The take-home exercise provides students the opportunity to revise and practice the R packages and programming skills we learnt in-class at home. This time,the exercise requires students to be innovative and creative by applying appropriate R packages to design enlightening and yet functional data visualization for analytics purposes. Students are encouraged to create multiple data visualization and compare our pros and cons before finalizing the best design.
Before we get started, it is important for us to ensure that the required R packages have been installed. If yes, we will load the R packages. If they have yet to be installed, we will install the R packages and load them onto R environment.
The chunk code below will do the trick.
packages = c('tidyverse','rvest','ggtern','ggrepel','ggpubr','stringr','lubridate','ggthemes','ggplot2','webr','ggdist','hrbrthemes','treemap','rPackedBar','plotly','ggiraph','zoo')
for(p in packages){
if(!require(p, character.only =T)){
install.packages(p)
}
library(p, character.only =T)
}
The code chunk below import Participants.csv from the data
folder into R by using read_csv()
of readr
and save it as a tibble data frame called participants.
p <- read_csv("data/Participants.csv")
checkinJV <- read_csv("data/CheckinJournal.csv")
jobs <- read_csv("data/Jobs.csv")
ER <- read_csv("data/Employers.csv")
building <- read_csv("data/Buildings.csv")
Financial <- read_csv("data/FinancialJournal.csv")
The main point of describing health of employer is turnover rate calculation. After google it, we get to know Turnover rate is defined as the percentage of employees who left a company over a certain period of time. It’s often described in relation to employee retention rate. + The frequency of employee leaving a company: According to CheckinJournal we could get track of participants. Then we could recognize an employee has changed job by verify whether the workplace venue ID has been updated. + Total number of employees: Meanwhile, we need to know how many staffs has one particular company ever employed. + Turnover rate: Total turnover times of particular period / Total employee number this company ever employed of this particular time
As this is a virtual city, we can not import map package to identify employer location by longitude and altitude data. In order to notice particular area, we could leverage employer venue information to convert identify company location by converting points into x and y axes and formatting an employer map.

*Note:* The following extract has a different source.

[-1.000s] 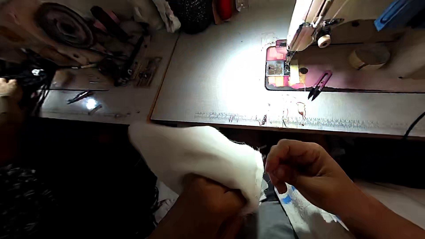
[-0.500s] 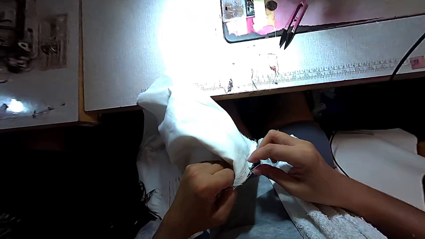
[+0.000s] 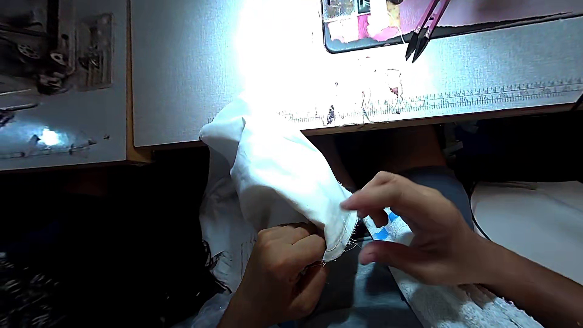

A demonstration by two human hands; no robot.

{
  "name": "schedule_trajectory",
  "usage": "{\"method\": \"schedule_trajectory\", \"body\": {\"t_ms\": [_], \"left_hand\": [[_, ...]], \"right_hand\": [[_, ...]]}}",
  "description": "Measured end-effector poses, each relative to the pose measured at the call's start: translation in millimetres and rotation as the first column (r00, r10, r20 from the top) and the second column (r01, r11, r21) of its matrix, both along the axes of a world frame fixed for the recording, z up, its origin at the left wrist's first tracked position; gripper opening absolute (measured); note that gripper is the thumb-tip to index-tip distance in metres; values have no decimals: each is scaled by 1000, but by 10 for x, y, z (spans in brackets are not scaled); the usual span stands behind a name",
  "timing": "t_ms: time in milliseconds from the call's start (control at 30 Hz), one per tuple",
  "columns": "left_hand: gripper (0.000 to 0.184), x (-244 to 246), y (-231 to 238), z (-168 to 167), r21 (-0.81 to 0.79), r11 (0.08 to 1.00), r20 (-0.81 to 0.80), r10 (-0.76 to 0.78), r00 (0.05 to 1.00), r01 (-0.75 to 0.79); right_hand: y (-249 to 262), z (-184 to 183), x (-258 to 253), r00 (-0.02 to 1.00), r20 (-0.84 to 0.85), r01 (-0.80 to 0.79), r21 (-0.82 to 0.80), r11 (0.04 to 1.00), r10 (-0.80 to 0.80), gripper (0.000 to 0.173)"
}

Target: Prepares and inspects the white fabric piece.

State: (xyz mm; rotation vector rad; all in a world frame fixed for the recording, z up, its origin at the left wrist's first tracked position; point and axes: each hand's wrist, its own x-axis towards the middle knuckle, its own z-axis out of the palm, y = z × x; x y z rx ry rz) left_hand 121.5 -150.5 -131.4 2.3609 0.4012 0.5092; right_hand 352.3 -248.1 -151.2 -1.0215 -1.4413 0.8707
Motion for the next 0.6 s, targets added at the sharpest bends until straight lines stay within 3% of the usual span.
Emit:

The location points are recognized as string by R studio initially. We need to extract two dimensions’ information by separating the whole long strings in to different columns x and y.
ER<- ER %>% separate(location, c('POINT', 'x','y'),sep = " ")
ER <- subset(ER, select = c('employerId','x','y','buildingId'))
ER$x<- substr(ER$x, start = 2, stop = 20)
ER$y<- substr(ER$y, 1,nchar(ER$y)-1)
ER$x <- as.numeric(ER$x)
ER$y <- as.numeric(ER$y)
ER$employerId <- as.character(ER$employerId)
colnames(jobs)[which(names(jobs) == "employerId")] <- "CompanyID"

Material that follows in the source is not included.